2. Get explicit, written PD approval

You want an email or signed form that covers:

  • Whether you may moonlight at all
  • Maximum hours per week
  • Types of permissible settings
  • Requirement to log all hours in the duty hour system

Save that email somewhere you can still find it in two years.

3. Log everything

Every hour of moonlighting goes in your duty hour system:

  • No exceptions
  • No “I’ll skip this one so the average looks better”
  • No “this is more like volunteering” fantasies

If logging it makes the numbers break, the solution is to stop doing it. Not to stop logging it.

4. Check your weekly and 4‑week totals before saying yes

Quick mental check:

  • What’s your typical residency hours this month?
  • How many moonlighting hours are you adding?
  • What does that do to your rough 4‑week average?

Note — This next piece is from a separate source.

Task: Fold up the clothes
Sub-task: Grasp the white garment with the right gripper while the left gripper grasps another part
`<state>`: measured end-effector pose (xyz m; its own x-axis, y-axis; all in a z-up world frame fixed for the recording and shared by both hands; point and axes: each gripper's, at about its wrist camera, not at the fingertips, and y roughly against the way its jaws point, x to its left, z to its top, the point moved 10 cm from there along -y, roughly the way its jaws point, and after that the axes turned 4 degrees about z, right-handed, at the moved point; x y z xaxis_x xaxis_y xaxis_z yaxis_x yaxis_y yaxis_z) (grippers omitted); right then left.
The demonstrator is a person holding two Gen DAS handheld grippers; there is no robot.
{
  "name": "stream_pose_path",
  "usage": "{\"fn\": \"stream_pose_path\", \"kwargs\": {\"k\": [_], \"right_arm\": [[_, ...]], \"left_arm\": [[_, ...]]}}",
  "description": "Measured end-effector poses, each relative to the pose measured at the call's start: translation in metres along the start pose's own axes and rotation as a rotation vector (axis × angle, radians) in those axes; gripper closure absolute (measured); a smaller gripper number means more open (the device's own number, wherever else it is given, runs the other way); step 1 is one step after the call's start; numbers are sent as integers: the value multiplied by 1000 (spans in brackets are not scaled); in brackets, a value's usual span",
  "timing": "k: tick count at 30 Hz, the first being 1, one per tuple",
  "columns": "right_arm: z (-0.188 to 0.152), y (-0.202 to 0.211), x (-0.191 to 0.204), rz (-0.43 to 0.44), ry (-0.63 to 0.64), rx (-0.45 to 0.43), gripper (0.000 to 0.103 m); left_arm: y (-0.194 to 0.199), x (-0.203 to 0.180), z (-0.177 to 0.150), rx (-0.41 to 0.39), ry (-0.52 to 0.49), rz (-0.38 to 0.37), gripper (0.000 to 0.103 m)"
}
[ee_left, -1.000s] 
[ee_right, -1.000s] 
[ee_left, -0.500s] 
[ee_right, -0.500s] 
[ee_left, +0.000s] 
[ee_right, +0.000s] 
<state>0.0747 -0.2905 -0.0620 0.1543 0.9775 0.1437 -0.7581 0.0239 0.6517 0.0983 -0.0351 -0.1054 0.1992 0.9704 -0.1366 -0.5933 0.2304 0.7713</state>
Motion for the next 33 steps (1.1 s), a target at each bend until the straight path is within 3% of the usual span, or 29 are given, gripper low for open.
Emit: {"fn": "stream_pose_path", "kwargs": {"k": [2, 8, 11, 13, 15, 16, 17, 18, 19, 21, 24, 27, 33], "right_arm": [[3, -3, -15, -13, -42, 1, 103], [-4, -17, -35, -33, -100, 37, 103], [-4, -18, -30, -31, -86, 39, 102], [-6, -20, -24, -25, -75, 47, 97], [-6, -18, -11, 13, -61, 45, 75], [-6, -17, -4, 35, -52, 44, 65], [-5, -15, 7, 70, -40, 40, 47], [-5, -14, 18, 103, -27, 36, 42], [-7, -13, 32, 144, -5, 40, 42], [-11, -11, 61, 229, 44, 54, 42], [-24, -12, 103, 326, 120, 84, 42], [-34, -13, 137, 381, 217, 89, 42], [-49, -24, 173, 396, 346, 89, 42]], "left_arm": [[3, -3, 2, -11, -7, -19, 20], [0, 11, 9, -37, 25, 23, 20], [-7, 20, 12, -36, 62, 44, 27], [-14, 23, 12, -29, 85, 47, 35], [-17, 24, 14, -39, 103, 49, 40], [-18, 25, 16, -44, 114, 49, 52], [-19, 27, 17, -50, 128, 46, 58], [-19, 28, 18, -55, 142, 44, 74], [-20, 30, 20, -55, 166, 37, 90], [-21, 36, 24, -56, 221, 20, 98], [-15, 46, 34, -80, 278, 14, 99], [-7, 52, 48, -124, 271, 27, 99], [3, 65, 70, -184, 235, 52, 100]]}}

If your base rotation is already 70 hours/week, 16 hours/week of moonlighting is basically daring the system to flag you.

5. Protect real rest

Non‑negotiables:

  • One true day off every week (averaged), with no moonlighting
  • Respect the time‑between‑shifts rules for your specialty

If your only day off becomes a 12‑hour ED moonlighting shift every week, you’re not “hustling.” You’re eroding your margin of safety.


The Bottom Line

Three things I want you to walk away with:

  1. Moonlighting hours are duty hours. If you’re not willing to log them, you should not be doing them.
  2. Verbal “it’s fine” is not protection. Get written PD/GME approval, know your program’s actual policy, and stay inside it.
  3. Short‑term cash is not worth long‑term damage. A moonlighting gig that risks your ACGME compliance, visa, performance, or reputation is a bad trade—no matter how good the hourly rate looks.